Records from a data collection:
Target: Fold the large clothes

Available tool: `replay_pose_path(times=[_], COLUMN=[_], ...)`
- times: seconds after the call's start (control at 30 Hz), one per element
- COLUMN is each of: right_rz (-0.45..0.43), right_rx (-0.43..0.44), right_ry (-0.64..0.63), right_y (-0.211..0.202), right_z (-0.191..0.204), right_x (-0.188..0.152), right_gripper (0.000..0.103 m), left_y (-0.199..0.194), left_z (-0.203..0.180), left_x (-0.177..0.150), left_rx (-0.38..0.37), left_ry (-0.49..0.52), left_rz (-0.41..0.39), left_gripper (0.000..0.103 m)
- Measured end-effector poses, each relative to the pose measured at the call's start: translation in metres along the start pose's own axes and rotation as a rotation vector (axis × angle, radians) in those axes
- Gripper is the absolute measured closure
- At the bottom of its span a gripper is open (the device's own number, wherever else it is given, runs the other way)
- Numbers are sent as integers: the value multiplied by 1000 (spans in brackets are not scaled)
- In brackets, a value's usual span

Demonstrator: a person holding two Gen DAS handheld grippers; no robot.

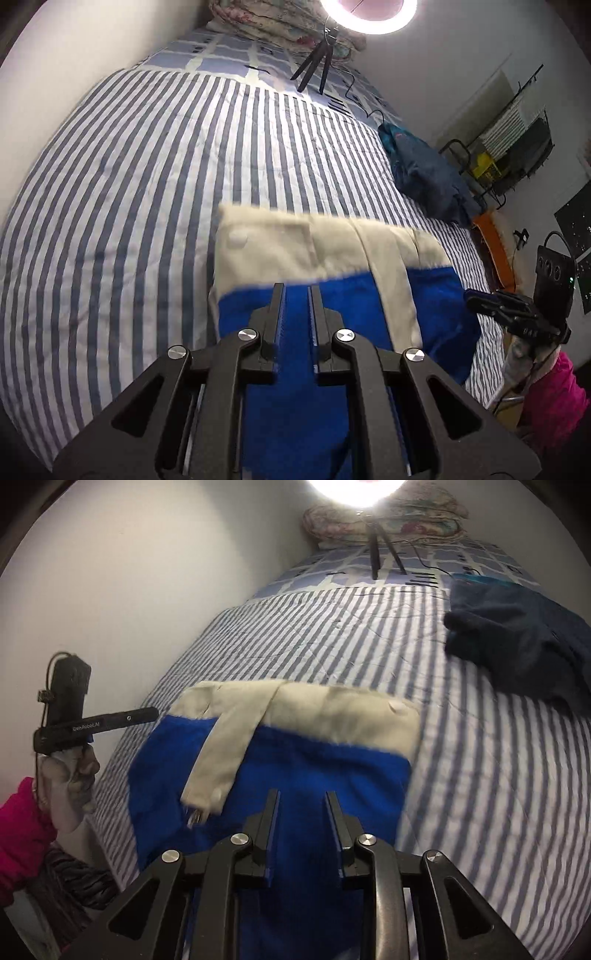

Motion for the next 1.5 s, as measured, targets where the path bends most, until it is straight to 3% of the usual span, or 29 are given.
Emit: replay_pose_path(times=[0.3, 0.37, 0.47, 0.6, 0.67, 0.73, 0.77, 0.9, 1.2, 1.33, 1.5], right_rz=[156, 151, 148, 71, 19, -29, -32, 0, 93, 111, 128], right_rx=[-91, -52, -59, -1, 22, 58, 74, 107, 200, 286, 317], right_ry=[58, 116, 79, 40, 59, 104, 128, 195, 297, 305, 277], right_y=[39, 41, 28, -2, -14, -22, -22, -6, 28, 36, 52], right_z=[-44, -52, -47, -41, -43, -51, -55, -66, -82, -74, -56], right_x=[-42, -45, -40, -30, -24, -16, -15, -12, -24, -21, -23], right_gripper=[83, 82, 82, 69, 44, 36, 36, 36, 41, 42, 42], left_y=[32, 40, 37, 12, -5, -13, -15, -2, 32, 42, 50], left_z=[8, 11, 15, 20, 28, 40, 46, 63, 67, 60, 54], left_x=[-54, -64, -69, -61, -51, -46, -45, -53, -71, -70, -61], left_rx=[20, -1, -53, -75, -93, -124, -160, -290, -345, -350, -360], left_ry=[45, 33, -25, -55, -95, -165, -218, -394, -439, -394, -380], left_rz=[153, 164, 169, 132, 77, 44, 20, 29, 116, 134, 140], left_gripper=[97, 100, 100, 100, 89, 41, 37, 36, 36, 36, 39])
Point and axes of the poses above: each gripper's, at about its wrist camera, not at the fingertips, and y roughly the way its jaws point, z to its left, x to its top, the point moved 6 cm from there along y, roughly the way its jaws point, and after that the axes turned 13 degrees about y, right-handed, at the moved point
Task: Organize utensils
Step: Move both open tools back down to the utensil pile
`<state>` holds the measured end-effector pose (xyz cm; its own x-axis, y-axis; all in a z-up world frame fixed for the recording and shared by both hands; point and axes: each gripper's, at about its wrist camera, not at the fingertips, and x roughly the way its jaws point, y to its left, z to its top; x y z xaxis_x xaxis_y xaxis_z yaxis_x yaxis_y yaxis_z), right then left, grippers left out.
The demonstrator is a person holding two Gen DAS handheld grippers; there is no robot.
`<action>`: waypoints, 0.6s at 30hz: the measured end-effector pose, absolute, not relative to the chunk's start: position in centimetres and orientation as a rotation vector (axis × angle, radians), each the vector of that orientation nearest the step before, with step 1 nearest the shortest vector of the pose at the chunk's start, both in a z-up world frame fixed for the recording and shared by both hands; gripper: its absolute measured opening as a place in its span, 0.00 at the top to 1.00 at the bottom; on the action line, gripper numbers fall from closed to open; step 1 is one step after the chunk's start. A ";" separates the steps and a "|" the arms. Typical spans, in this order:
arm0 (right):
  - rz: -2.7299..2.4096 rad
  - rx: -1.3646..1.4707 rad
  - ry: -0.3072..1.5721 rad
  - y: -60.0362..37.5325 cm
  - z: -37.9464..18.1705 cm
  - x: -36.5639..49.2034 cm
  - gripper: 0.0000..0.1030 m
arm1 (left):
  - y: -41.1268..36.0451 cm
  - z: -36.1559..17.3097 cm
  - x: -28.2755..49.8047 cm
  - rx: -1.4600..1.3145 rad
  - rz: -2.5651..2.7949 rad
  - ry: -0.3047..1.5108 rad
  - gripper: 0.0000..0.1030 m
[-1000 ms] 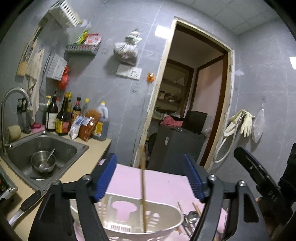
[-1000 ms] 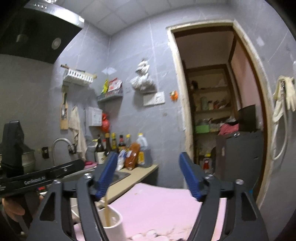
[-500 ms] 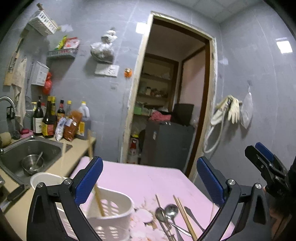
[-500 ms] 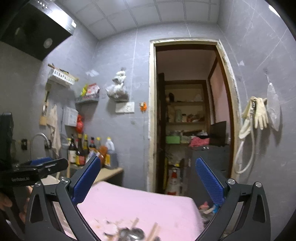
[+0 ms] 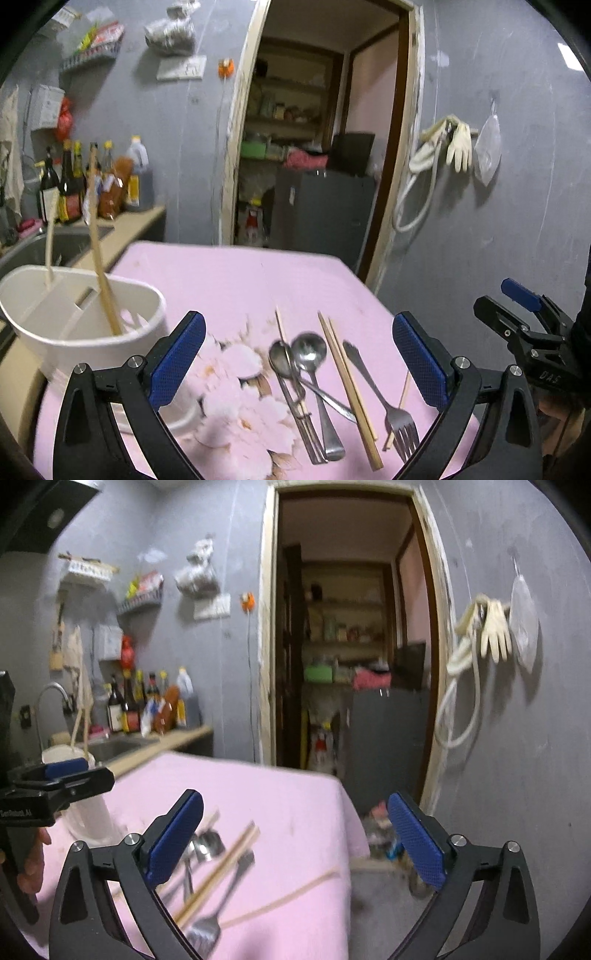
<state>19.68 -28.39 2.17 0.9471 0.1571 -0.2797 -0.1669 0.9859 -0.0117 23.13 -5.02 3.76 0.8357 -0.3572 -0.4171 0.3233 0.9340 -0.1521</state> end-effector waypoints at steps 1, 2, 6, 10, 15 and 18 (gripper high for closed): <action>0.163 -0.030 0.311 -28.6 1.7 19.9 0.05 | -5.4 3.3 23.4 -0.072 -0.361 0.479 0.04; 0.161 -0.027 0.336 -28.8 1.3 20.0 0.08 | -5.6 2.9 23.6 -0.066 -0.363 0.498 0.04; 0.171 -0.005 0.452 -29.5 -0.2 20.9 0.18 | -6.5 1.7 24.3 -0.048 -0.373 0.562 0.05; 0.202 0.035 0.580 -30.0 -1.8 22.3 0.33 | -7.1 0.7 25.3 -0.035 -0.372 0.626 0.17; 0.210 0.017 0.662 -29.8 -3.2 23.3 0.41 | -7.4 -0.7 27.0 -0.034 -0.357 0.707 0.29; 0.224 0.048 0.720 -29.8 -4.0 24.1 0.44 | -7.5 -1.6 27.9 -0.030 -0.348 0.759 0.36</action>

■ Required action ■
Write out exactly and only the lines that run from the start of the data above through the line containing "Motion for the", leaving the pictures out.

■ Expected answer ■
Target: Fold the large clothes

Available tool: `replay_pose_path(times=[_], COLUMN=[_], ...)`
- times: seconds after the call's start (control at 30 Hz), one per element
- COLUMN is each of: right_rz (-0.45..0.43), right_rx (-0.43..0.44), right_ry (-0.64..0.63), right_y (-0.211..0.202), right_z (-0.191..0.204), right_x (-0.188..0.152), right_gripper (0.000..0.103 m), left_y (-0.199..0.194), left_z (-0.203..0.180), left_x (-0.177..0.150), left_rx (-0.38..0.37), left_ry (-0.49..0.52), left_rz (-0.41..0.39), left_gripper (0.000..0.103 m)
- Measured end-effector poses, each relative to the pose measured at the call's start: translation in metres along the start pose's own axes and rotation as a rotation vector (axis × angle, radians) in those axes
- Gripper is the absolute measured closure
- At the bottom of its span a gripper is open (the device's own number, wherever else it is given, runs the other way)
- Numbers are sent as integers: the value multiplied by 1000 (spans in brackets are not scaled)
- In brackets, a value's usual span

Demonstrator: a person holding two Gen DAS handheld grippers; no robot.


Motion for the next 1.5 s, as measured, targets where the path bends most, until it is straight to 3% of the usual span, or 29 are given.

There is no more to this output.